Los expertos en la frontera afirman que los muros ya están construidos allí donde son útiles, en las zonas urbanas, y sirven para frenar a personas, pero nada más. Los narcotraficantes que preocupan a Donald Trump no se desaniman por un muro. En una frontera fortificada como la de California, la Border Patrol se incautó de 100 toneladas de drogas en 2015. "Lo que detiene las drogas no son los muros, sino la información y la colaboración transfronteriza", explica el jefe Padilla, que acaba de cumplir 30 años en la frontera. "No soy un proponente del muro en esta frontera. Lo que llamamos muro tiene su uso en diferentes partes de la frontera. La amenaza a la que te enfrentas y el terreno son lo que dicta qué equipo tienes que usar en las diferentes partes de la frontera. Lo que necesitamos aquí y estamos desplegando es tecnología para saber qué está pasando. Básicamente tecnología militar que nos permite ver desde arriba hacia abajo. Tenemos cámaras en postes que ven día y noche y nos dan una vigilancia constante".
En Río Grande, las imágenes de los inmigrantes cruzando por miles transmiten sensación de porosidad y descontrol. Pero al otro lado, además de la policía, hay un muro de nueve metros de alto. Cruzar el río en lancha es relativamente fácil y EL PAÍS fue testigo de ello. Lilia Guevara y su bebé Francisca son un buen ejemplo. Pero es perfectamente inútil. Toda la zona es una ratonera vigilada metro a metro. Las familias centroamericanas desesperadas que cruzan no tienen ninguna intención de escapar. Ellos mismos llaman a veces al 911 para que los vaya a buscar. Quieren entrar en el sistema y pelear por el estatuto de refugiado. “Pido a Dios que les toque su corazón para que nos ayuden”, decía Luis Portillo, hondureño de 23 años, abrazado a su hijo Jonathan Roberto, de 5, mientras esperaban a subir al coche policial el pasado miércoles.

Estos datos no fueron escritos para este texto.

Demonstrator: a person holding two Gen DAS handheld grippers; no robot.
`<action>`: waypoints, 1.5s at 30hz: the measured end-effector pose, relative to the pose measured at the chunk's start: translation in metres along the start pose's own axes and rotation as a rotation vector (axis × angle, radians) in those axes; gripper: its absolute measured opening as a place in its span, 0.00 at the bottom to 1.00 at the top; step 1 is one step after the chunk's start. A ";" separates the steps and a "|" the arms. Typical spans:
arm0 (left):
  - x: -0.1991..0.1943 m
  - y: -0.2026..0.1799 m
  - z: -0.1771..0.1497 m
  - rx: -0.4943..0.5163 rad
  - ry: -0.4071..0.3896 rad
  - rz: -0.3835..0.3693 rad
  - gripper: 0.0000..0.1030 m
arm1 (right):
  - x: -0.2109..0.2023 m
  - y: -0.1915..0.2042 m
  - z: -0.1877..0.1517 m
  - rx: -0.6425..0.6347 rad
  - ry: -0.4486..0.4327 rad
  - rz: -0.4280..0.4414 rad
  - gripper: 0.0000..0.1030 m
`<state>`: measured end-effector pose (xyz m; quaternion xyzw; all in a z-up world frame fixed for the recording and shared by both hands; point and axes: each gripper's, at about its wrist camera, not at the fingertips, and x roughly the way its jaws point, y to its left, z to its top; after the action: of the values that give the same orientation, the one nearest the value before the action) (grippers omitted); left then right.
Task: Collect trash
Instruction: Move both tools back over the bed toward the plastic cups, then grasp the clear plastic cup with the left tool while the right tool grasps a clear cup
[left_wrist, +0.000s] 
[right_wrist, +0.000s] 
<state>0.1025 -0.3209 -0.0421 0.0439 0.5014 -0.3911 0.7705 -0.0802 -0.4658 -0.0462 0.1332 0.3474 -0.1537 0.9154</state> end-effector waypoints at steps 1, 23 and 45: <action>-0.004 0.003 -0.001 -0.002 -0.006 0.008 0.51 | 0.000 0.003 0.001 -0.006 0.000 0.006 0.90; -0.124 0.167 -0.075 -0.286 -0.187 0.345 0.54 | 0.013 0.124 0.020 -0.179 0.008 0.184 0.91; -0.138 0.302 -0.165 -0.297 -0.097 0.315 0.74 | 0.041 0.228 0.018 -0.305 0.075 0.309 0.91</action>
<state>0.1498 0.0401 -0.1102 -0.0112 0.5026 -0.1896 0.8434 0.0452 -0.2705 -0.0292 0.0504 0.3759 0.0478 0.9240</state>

El recelo con el que el resto del país mira a la frontera contrasta con la normalidad de McAllen, una ciudad que se volcó en ayudar durante la crisis de 2014, explica la hermana Norma Pimentel. “La mayoría de los que vivimos en la frontera entendemos la inmigración, porque somos inmigrantes también, somos de aquí, lo vivimos desde que nacimos”. En la Iglesia del Sagrado Corazón en el centro de la ciudad, montó un centro de ayuda de emergencia que hoy sigue atendiendo a unas cien personas diarias. Las familias y los menores a los que Inmigración permite seguir su camino porque no encuentra ninguna razón urgente para deportarlos o mantenerlos detenidos, acaban en la estación de autobuses de McAllen, de donde vienen aquí a descansar antes de seguir su viaje.
Pimentel no ahorra críticas a los centros de detención y a la frialdad policial con la que son tratados los inmigrantes. Afirma sin embargo que “la frontera está controlada”. “Pintan una imagen desastrosa, fuera de control, y no es cierto. La patrulla fronteriza y todos los que se encargan de la vigilancia de la frontera, lo tienen bajo control. El candidato presidencial (se niega a pronunciar su nombre) lo utiliza como plataforma para promover su posición. Los profesionales saben distinguir a un criminal y al que está pasando drogas, están haciendo su trabajo. Que venga mucha gente pidiendo protección es distinto de que esté fuera de control”.